Moreover, on these shows, ALL gay men are into the same thing (i.e., fashion, hair, makeup, electronic music and listening to the women banter about their heterosexual sex life). And because all of these gay male characters are the same, it gives an unfair expectation of how gay men are in real life. I mean, what is to happen to the straight-laced gay guy that rocks tailor made suits, a briefcase, has a boring 9 to 5 like an accountant or lawyer and doesn’t speak with a lisp? I tell ya what happens: he is unfairly stereotyped into the roll of what society, and more accurately television, says a gay man is supposed to be.
Like so many other reality TV show watchers I have began to notice the casting on these shows seems to be on reinforcing our expectations of a certain group. The loudmouth, angry black woman is probably the most notable – if not talked about – of these memes. But there are many, many others, including the non-threatening gay sidekick, which are just as pervasive. The irony is that the gay male sidekick is supposed to show how progressive and completely accepting of homosexuality these women are. However, watching these reality TV show characters tote these men around on their arms like latest handbag would be just as bad as watching a character in an old black and white film, saying that she loves Negro people because, “I have a Black maid.”
It is tokenism at its most egregious. And even Andy Cohen, Bravo TV executive and creative force behind the Housewives series, acknowledges as much in an interview, when he stated that while the gay sidekick character on his reality shows are his favorite, he could never see them headlining a show of their own as, “I think it could be a little relentless. I love them, you know, but I think sometimes when a sidekick gets their own show it becomes too much.”
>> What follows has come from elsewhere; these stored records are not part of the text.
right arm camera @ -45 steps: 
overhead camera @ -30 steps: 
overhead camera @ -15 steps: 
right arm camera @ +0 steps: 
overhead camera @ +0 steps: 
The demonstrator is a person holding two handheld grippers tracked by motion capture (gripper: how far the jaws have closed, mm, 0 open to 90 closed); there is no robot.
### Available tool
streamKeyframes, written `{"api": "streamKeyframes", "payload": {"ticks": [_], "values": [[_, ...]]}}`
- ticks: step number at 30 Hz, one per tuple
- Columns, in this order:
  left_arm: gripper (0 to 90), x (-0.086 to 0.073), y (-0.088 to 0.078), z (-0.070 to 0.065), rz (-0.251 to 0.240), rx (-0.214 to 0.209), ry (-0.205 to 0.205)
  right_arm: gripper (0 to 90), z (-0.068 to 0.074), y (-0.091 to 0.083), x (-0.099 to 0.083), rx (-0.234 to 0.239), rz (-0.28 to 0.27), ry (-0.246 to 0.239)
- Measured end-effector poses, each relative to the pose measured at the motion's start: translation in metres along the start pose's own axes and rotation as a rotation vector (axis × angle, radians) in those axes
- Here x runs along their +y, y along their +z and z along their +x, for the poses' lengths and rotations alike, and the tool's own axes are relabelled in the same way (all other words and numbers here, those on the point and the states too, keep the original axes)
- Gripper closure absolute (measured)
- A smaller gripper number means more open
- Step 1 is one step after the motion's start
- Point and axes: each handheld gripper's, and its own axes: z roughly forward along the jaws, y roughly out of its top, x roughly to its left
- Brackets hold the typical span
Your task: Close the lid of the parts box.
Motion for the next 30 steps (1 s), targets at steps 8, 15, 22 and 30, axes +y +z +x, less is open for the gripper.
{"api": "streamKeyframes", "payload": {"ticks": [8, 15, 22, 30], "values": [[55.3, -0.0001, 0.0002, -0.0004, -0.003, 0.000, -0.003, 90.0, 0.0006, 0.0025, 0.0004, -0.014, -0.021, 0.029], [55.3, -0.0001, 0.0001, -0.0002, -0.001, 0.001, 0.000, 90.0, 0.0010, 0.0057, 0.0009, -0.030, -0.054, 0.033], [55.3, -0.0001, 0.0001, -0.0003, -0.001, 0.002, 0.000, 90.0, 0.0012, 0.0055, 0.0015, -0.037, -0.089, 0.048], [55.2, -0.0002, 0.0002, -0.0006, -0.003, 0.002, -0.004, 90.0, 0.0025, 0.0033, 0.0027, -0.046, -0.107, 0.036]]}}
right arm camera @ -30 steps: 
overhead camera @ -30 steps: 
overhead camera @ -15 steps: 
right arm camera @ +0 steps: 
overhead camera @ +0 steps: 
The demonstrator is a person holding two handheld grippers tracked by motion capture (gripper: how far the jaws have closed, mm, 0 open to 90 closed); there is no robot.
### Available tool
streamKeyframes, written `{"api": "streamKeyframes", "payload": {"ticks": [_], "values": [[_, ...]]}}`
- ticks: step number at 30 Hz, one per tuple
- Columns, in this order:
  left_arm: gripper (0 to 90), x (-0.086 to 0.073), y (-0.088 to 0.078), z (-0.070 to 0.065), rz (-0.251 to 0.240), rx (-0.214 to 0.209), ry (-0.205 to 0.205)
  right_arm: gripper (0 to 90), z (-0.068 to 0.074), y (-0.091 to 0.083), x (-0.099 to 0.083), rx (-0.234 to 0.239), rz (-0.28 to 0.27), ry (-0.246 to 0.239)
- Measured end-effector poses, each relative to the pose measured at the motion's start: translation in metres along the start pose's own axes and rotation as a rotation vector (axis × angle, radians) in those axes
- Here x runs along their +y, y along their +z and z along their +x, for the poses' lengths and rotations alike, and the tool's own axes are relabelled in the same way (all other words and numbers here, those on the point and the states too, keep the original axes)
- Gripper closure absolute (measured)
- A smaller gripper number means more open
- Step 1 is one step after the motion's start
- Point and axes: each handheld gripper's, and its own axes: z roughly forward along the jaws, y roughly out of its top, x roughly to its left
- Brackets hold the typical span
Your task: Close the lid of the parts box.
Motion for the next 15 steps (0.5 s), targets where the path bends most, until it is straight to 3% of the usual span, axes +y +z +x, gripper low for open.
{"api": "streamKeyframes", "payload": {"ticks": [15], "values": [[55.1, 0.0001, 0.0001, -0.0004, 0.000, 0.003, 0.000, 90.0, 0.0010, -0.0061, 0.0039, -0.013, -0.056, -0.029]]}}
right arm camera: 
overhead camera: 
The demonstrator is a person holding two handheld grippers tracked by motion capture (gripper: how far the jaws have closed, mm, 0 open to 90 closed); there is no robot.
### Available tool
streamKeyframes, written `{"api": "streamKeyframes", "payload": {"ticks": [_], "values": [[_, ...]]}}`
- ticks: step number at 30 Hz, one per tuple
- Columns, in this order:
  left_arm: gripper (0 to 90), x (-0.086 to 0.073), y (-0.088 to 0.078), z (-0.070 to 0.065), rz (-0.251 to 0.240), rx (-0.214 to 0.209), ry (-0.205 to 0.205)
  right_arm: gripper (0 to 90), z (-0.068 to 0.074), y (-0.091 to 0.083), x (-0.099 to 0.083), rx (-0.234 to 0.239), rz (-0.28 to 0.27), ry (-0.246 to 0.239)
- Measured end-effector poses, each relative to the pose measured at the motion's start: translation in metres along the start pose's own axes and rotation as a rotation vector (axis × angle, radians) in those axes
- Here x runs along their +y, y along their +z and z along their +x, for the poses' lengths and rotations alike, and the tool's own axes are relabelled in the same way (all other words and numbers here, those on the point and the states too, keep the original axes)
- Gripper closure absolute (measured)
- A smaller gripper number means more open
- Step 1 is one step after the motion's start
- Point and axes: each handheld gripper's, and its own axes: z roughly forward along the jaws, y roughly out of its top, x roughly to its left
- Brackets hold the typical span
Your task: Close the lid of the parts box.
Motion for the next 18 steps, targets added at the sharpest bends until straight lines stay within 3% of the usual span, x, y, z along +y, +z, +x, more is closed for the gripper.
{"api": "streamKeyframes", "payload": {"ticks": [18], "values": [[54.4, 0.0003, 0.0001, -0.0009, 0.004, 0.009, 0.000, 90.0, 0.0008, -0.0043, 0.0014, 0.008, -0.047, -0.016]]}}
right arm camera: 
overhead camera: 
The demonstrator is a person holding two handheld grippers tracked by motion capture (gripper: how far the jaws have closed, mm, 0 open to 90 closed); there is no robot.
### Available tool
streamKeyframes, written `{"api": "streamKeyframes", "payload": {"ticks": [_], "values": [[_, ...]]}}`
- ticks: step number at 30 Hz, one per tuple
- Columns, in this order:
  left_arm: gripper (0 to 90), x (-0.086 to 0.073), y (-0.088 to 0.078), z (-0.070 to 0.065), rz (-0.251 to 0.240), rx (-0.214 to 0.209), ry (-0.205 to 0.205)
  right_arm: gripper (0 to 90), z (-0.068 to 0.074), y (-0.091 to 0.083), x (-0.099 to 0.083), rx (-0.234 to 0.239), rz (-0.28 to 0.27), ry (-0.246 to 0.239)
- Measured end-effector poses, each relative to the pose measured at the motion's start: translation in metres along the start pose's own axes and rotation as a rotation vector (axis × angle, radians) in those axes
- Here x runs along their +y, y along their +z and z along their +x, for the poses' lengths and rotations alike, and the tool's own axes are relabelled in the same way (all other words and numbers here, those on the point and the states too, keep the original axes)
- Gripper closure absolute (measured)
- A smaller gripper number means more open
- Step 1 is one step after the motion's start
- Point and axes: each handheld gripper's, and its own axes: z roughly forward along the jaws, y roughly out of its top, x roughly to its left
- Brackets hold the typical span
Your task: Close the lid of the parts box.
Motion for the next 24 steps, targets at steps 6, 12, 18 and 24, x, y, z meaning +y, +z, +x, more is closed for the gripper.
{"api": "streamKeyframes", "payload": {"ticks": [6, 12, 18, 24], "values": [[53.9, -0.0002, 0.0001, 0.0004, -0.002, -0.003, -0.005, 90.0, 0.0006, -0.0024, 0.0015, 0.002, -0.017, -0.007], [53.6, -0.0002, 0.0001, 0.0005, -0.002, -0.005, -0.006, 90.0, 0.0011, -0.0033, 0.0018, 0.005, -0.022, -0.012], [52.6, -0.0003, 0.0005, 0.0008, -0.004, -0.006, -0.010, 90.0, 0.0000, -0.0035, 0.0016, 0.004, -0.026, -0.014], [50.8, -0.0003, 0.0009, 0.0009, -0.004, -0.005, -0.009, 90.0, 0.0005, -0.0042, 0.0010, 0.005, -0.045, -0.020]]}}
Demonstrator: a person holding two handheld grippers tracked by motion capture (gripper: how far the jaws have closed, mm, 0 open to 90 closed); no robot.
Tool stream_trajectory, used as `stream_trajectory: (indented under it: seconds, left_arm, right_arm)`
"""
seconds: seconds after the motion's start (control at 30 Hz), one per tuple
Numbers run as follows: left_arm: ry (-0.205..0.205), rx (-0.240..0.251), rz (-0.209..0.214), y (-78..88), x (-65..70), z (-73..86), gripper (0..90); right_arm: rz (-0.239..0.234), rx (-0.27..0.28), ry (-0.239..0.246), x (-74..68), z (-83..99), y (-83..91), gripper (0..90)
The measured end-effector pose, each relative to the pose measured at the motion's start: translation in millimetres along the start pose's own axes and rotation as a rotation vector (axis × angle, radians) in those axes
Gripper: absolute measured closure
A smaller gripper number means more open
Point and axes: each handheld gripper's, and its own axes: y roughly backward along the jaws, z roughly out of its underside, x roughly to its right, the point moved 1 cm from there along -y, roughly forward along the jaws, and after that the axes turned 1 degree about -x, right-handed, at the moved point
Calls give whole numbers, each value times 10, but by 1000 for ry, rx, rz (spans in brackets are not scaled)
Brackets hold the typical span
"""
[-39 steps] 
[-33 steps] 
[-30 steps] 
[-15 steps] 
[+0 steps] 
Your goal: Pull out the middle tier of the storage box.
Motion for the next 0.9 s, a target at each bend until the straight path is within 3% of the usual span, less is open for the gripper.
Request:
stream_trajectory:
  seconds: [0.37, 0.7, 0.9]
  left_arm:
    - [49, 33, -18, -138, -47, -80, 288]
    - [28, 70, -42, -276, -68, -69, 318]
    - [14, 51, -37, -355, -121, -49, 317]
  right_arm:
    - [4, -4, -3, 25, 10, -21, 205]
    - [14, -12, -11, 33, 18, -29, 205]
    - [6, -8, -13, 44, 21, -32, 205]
Too much for who? Those who can’t seem to see people outside of what they feel comfortable with? Outside of a few drinks at the latest posh nightspot, what real connection do we ever see with their gay companions? They don’t champion causes. They never ask them about who they are seeing or their families. Heck, we are not even invited into their homes. Another irony is that rarely, and I mean almost never, will you see a woman befriend a lesbian. I guess that would mean being a little “too” accepting of homosexuality.